Operating System - HP-UX
1752274 Members
4877 Online
108786 Solutions
New Discussion юеВ

Re: Need help troubleshooting performance issue

 
Raj D.
Honored Contributor

Re: Need help troubleshooting performance issue

again, Tony,

From the output it is showing:
kernel ( pid=12326 ) --> using top cpu
java process (pid=18018) --> using top memory
swap utilization: --> normal.
disk i/o --> to be measure at that exact time of the issue. Or to be measure historically during runing heavy jobs.


- Also this data shows it was taken when cpu utilization was around ~55%. and not during 100%

You ca Prepare a script or multiple in advance and get ready to run during the performance crunch to pin point the cause.

Hth,
Raj.
" If u think u can , If u think u cannot , - You are always Right . "
Tony Williams
Regular Advisor

Re: Need help troubleshooting performance issue

Thanks Raj,

Here the question would be:
- Did you see any increased load at that time. i.e may be more oracle process or more java process or more application than usual scenario, or more batch was executed.

No increase every process that was running during the problem was running earlier in the day.

- How many cpu do you have . What is the model of the server.

16, Montecito based Superdome,

- How many process wa runningduring that time, and how many process runs at usual load.

a modest increase in active processes, for most of the day active processes were 1800 ~ 2000. During the 30 minute problem the processes jumped up to 2400 ~ 2500, then back down to 2000.

- what was the load factor at that time. Obviously it would be more than 1, 2 ..

A big increase in load >6,

- What measureware 'extract' report shows the historical data of cpu/mem/io/swap/network in/out etc.
From above we can narrow down the cause,

I have attached a text file of global metrics during a 30 minute period that the problem happened.
Tony Williams
Regular Advisor

Re: Need help troubleshooting performance issue

Hi Michael,

What is this process?

1049892 R 18018 1 java : First in virtual memory and gone to init. Is that normal for it to go to init or should it have a parent pid?

Tnis is a SAP Netweaver processes. I don't know if its normal but when I look at that process its PPID is always init.

What is this process?

90.82 R 18669 18375 jlaunch : 2nd in cpu activity only behind the kernel.

Its a 2nd Netweaver process, both have VM profiles of > 6 GB.

Question to Others:

Is it normal for 'kernel' to be consumming the most CPU time?

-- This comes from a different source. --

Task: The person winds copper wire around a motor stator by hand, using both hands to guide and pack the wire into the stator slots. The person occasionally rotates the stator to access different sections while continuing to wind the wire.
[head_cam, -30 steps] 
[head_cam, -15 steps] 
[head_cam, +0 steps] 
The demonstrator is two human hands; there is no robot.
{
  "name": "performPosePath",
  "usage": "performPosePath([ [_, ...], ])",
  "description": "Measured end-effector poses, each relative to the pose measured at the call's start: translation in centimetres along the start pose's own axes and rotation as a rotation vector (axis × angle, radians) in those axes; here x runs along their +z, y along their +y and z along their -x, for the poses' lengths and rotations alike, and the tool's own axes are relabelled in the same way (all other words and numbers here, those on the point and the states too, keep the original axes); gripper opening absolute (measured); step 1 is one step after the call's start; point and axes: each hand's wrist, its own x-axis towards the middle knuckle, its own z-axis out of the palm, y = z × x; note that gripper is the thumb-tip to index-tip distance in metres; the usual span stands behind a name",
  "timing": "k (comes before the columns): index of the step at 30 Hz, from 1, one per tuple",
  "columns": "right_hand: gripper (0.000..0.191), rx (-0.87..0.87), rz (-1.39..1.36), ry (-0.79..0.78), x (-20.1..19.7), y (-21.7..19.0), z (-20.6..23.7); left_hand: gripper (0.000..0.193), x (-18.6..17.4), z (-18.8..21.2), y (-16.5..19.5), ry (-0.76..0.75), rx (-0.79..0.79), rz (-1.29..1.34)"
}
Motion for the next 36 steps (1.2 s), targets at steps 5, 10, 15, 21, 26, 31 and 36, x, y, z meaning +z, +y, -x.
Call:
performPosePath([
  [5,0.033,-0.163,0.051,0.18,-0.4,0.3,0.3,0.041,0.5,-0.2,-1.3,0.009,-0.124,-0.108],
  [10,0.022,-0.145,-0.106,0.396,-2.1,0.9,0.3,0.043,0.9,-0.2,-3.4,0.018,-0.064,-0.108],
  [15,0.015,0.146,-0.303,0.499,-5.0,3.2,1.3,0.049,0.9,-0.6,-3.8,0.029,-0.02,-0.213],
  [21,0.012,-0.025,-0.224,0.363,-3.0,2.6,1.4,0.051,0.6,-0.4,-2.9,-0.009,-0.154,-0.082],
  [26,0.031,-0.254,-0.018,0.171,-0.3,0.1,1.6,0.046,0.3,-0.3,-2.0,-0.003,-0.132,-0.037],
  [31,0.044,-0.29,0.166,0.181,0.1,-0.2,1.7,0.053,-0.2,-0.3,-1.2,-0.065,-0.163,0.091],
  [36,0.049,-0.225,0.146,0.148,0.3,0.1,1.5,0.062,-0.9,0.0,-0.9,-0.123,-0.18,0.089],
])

kernel is a SAP application process. Yes its normal. SAP and Oracle consume a lot of this server. Its normal for most system resources to be hogh ~80%. I'm pretty sure its one of 5 processes that pushed the server over the edge, the 3 SAP processes, a Oracle Enterprise Manager Process, or a Backup process. The server goes back to normal when the OEM process is stopped.

So was it that one process, and if so what did it do to over consume the server, or was it a bad combination of 5 processes that all decided at that moment to increase their load?
Michael Steele_2
Honored Contributor

Re: Need help troubleshooting performance issue

Its hard for me to say because of the formatting but from 1630 to 1655 Disk I/O was 100%.

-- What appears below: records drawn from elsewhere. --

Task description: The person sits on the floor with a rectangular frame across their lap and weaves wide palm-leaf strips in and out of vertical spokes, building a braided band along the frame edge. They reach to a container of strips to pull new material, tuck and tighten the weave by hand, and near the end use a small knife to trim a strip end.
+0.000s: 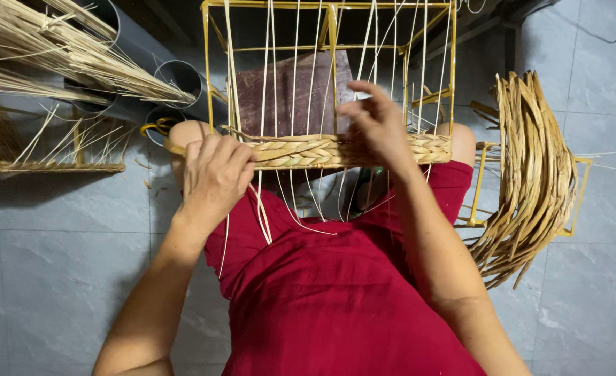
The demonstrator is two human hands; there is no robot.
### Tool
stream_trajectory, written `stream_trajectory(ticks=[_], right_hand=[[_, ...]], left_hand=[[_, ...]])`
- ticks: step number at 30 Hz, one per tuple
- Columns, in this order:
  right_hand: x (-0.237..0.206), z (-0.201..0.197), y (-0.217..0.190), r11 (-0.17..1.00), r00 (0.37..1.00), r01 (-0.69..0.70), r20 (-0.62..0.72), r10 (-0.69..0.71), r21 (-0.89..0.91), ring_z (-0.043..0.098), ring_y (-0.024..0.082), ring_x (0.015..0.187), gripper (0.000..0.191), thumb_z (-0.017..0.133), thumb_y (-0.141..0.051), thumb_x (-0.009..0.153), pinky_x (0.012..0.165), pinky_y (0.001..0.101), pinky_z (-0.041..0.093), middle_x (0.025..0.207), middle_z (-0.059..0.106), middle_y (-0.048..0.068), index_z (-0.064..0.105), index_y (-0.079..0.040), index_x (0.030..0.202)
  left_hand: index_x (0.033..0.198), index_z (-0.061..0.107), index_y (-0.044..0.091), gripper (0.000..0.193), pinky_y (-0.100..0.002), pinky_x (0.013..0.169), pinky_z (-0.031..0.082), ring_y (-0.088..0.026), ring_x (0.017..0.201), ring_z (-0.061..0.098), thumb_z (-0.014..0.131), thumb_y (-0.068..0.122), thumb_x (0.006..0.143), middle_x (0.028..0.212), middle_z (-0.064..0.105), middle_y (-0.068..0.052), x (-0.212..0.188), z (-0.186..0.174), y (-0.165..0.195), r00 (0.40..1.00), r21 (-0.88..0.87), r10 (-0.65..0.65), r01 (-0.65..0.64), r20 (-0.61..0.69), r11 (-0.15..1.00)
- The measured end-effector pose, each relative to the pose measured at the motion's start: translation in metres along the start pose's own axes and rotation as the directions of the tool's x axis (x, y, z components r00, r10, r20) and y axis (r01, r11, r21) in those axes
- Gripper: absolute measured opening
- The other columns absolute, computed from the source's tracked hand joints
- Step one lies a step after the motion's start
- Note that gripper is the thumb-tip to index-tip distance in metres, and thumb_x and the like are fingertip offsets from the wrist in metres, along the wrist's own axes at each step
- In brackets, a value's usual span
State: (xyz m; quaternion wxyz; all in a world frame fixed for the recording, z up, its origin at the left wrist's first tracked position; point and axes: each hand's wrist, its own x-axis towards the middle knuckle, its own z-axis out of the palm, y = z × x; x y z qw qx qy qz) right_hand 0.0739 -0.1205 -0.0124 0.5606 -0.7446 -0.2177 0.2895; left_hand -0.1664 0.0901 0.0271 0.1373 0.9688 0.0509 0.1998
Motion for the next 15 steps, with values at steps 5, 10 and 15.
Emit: stream_trajectory(ticks=[5, 10, 15], right_hand=[[-0.031, -0.067, 0.019, 0.954, 0.962, 0.04, -0.269, 0.044, 0.299, 0.061, 0.008, 0.069, 0.023, 0.062, -0.003, 0.105, 0.062, 0.0197, 0.05, 0.1, 0.075, 0.008, 0.064, -0.001, 0.128], [-0.068, -0.119, 0.053, 0.875, 0.888, 0.199, -0.459, 0.029, 0.441, 0.063, 0.012, 0.07, 0.016, 0.063, -0.001, 0.106, 0.066, 0.023, 0.053, 0.1, 0.074, 0.013, 0.064, 0.001, 0.122], [-0.11, -0.155, 0.094, 0.889, 0.779, 0.204, -0.618, 0.107, 0.411, 0.064, 0.012, 0.068, 0.016, 0.062, -0.001, 0.105, 0.062, 0.0236, 0.052, 0.098, 0.075, 0.013, 0.064, 0.0, 0.121]], left_hand=[[0.099, 0.062, 0.01, 0.02, -0.044, 0.095, 0.043, -0.024, 0.106, 0.061, 0.076, 0.008, 0.085, 0.109, 0.064, -0.004, -0.012, -0.009, -0.007, 0.999, -0.054, -0.018, 0.016, -0.048, 0.998], [0.11, 0.066, 0.007, 0.026, -0.044, 0.09, 0.043, -0.027, 0.102, 0.061, 0.079, 0.012, 0.089, 0.109, 0.065, -0.006, -0.021, -0.012, -0.018, 0.997, -0.052, -0.073, 0.072, -0.007, 0.996], [0.107, 0.068, 0.01, 0.018, -0.042, 0.086, 0.046, -0.026, 0.096, 0.062, 0.076, 0.004, 0.092, 0.099, 0.063, -0.005, -0.033, -0.016, -0.02, 0.996, -0.063, -0.077, 0.079, 0.038, 0.995]])
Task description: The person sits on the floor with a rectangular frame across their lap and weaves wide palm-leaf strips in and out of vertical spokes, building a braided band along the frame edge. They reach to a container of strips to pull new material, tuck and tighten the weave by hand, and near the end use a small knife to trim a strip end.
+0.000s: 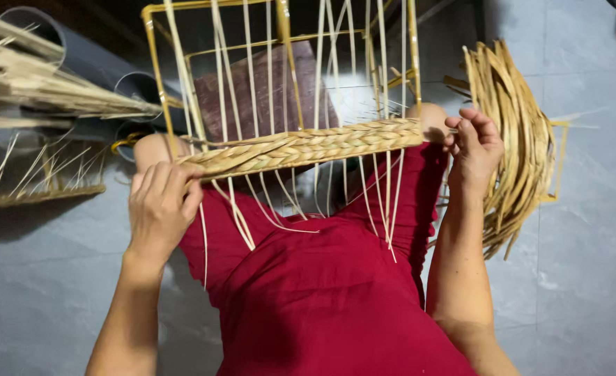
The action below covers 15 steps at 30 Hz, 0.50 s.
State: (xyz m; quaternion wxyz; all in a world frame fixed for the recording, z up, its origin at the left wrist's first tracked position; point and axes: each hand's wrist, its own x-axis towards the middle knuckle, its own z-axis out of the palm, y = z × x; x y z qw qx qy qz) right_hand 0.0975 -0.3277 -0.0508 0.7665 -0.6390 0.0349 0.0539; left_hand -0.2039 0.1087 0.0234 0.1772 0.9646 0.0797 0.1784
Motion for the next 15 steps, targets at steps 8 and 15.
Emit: stream_trajectory(ticks=[8, 15], right_hand=[[0.002, -0.073, 0.021, 0.596, 0.906, 0.188, -0.097, -0.412, -0.781, 0.069, 0.017, 0.081, 0.016, 0.068, -0.008, 0.102, 0.073, 0.0309, 0.056, 0.101, 0.076, 0.009, 0.076, -0.002, 0.115], [0.008, -0.067, 0.02, 0.112, 0.906, -0.031, -0.075, -0.417, -0.993, 0.065, 0.036, 0.09, 0.023, 0.085, -0.024, 0.086, 0.074, 0.0498, 0.05, 0.099, 0.064, 0.014, 0.075, -0.011, 0.103]], left_hand=[[0.097, 0.075, 0.012, 0.015, -0.043, 0.091, 0.047, -0.03, 0.101, 0.06, 0.075, 0.001, 0.086, 0.104, 0.065, -0.007, -0.013, -0.013, -0.018, 0.999, 0.029, -0.048, 0.048, -0.002, 0.998], [0.105, 0.072, 0.004, 0.011, -0.036, 0.099, 0.052, -0.024, 0.105, 0.062, 0.07, -0.006, 0.101, 0.11, 0.066, -0.009, -0.014, -0.009, -0.027, 0.98, -0.133, -0.167, 0.153, -0.104, 0.979]])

Would you attached the totals of the sar -d report?
Support Fatherhood - Stop Family Law
Raj D.
Honored Contributor

Re: Need help troubleshooting performance issue

Tony,

>> a modest increase in active processes, for most of the day active processes were 1800 ~ 2000. During the 30 minute problem the processes jumped up to 2400 ~ 2500, then back down to 2000.

- Well, 2000 to 2400 increase in process number are good amount of bump of processes, and it will consume large amount of resource. And in this case the processes are cpu intensive as cnsuming more cpu.



>> A big increase in load >6,
- This is a huge load for hp-ux system, I have seen 3 to 4 load factor makes the server freeze.

- 16:30 to 16:55 cpu utilization was 100%
- at that time only noticeabe change is little bit increase in swap usage : 4%.
That means the increased number of processes are consuming more cpu.
- next ste would be track down the process details, application details and try to figure out is it normal for those extra process to consume 70% of the cpu.
As it was bumped 30% to 70%.
I have seen a 128 monteito cpu SD performs low with increase in load. So the team who is putting the load on the server keep asking us how much is the load and accordingly they increase the load.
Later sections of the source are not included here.